* [Task]: Using the records below, write out the line with "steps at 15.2" and each line after it through the final one, exactly, and only those.

* [Exercise materials]:
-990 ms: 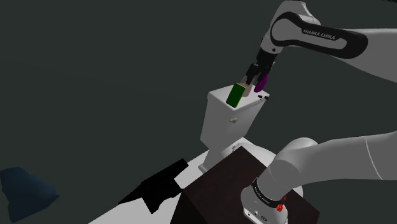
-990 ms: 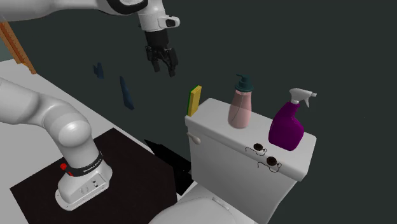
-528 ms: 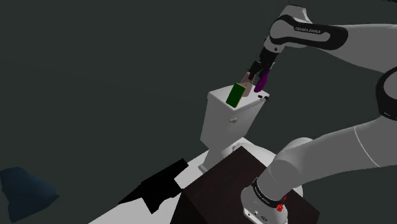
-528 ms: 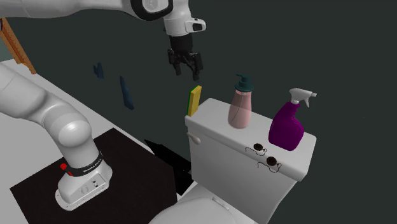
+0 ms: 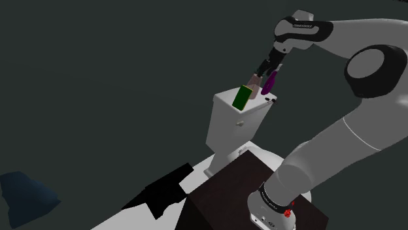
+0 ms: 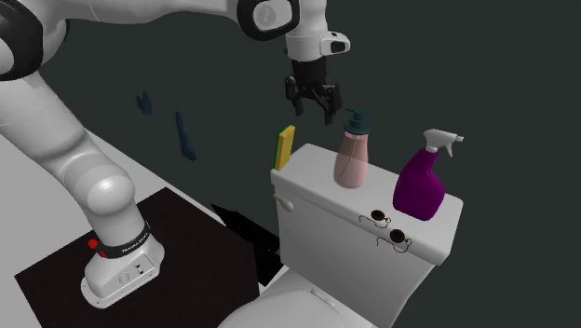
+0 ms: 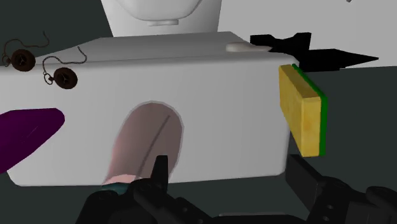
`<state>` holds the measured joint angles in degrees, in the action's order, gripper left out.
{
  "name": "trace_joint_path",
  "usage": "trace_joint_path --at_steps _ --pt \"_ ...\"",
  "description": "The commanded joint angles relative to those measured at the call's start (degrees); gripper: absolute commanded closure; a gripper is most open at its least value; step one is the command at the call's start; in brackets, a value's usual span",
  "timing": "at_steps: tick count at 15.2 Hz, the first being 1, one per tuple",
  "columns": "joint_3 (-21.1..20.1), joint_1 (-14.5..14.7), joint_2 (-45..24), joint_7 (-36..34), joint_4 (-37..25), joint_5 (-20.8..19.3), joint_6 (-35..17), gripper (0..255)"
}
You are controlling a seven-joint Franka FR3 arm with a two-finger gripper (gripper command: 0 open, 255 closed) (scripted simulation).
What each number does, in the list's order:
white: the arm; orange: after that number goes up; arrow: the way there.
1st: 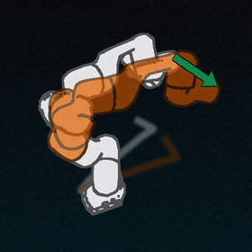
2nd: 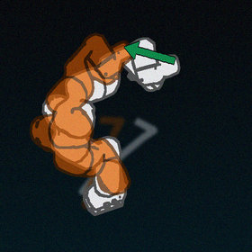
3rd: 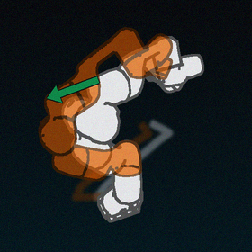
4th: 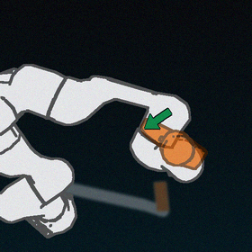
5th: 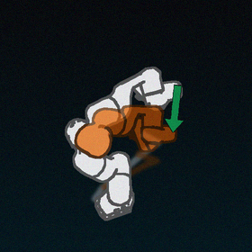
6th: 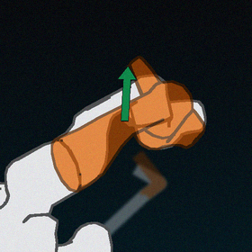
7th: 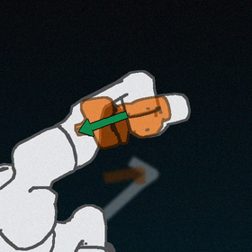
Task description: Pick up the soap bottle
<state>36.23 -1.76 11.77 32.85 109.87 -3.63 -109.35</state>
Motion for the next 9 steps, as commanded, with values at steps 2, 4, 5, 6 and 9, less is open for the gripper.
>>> trace_joint_path --at_steps 2,4,5,6,9 --pt "4.14 -0.17 -7.23 6.51 -6.00 6.27 -0.58 0" --pt "6.30 -1.27 -12.81 11.06 -10.72 11.56 -0.09 0" --pt "7.08 -2.24 -15.75 13.31 -13.29 14.41 0.43 0" --pt "7.64 -3.50 -18.74 15.46 -16.01 17.30 1.14 0" --pt "7.50 -5.08 -21.39 17.50 -17.04 19.92 0.38 0"
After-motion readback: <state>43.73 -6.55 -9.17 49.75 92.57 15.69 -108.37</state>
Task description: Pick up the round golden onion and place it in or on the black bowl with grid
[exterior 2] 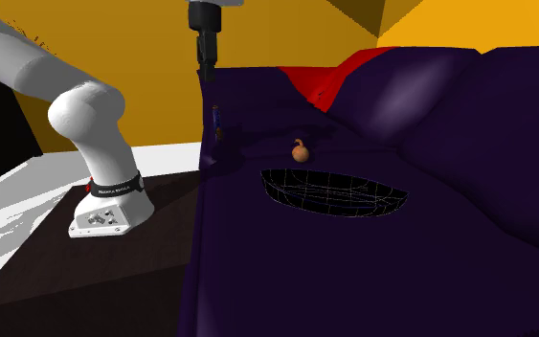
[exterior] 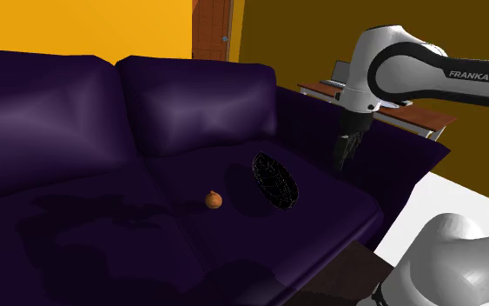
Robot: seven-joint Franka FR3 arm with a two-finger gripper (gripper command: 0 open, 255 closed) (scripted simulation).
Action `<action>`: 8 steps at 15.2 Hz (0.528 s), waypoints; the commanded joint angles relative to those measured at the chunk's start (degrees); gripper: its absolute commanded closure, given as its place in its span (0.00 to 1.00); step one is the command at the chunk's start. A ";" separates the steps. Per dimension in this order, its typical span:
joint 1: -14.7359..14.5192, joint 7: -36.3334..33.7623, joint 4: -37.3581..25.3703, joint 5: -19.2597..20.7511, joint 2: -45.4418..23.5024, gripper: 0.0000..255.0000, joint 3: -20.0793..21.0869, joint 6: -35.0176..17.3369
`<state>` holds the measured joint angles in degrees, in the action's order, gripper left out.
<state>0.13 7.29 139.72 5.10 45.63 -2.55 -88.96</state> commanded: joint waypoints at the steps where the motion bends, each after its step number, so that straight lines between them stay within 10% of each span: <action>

* [Answer section]:
Action `<action>`: 8 steps at 15.2 Hz (0.528 s), waypoints; the commanded joint angles relative to those measured at the chunk's start (degrees); gripper: its absolute commanded closure, given as its place in its span (0.00 to 1.00); step one is the command at the chunk's start. A ";" separates the steps. Per dimension in this order, its typical span:
joint 1: -14.7359..14.5192, joint 7: -36.3334..33.7623, joint 4: -37.3581..25.3703, joint 5: -19.2597..20.7511, joint 2: -45.4418..23.5024, gripper: 0.0000..255.0000, joint 3: -20.0793..21.0869, joint 6: -35.0176..17.3369
`<state>` holds the measured joint angles in degrees, in the action's order, gripper left out.
<state>0.13 7.29 139.72 5.10 45.63 -2.55 -88.96</state> commanded: joint waypoints at the steps where the motion bends, each after its step number, so that straight lines between them stay within 10% of each span: <action>

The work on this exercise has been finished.